Information shown:

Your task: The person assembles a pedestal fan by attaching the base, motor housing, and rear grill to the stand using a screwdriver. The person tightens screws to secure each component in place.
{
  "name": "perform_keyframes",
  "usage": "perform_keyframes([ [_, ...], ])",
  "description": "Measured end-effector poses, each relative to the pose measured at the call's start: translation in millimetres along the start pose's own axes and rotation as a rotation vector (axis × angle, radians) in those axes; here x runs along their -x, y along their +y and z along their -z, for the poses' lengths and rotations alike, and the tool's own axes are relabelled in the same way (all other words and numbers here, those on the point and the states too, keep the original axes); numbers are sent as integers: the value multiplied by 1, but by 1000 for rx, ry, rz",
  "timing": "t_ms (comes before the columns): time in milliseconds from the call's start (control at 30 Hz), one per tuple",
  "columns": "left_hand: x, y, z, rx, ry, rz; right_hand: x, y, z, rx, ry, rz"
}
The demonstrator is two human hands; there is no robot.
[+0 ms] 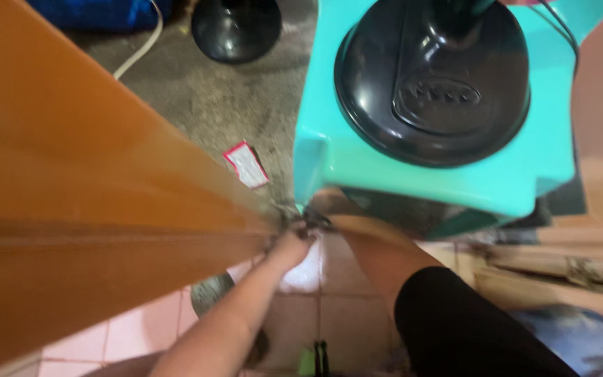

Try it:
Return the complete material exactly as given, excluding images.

Solved exercise:
Your task: The person assembles a pedestal fan by attaching the base, motor housing, and rear grill to the stand using a screwdriver. The person tightens screws to secure each component in place.
{
  "name": "perform_keyframes",
  "usage": "perform_keyframes([ [_, ...], ])",
  "description": "Measured end-effector poses, each relative to the pose measured at the call's start: translation in millimetres along the start pose's own axes and rotation as a rotation vector (axis × angle, radians) in those axes; here x runs along their -x, y along their +y and z along their -z, for the poses' lengths and rotations alike, and the tool's own axes are relabelled in the same way (all other words and numbers here, those on the point and the states too, keep the original axes); numbers are sent as integers: the value multiplied by 1, but by 1000 for rx, ry, rz",
  "timing": "t_ms (comes before the columns): time in milliseconds from the call's start (control at 30 Hz), one per tuple",
  "columns": "left_hand: x, y, z, rx, ry, rz; right_hand: x, y, z, rx, ry, rz"
}
The demonstrator is two human hands; there is no robot.
[+0 ms] 

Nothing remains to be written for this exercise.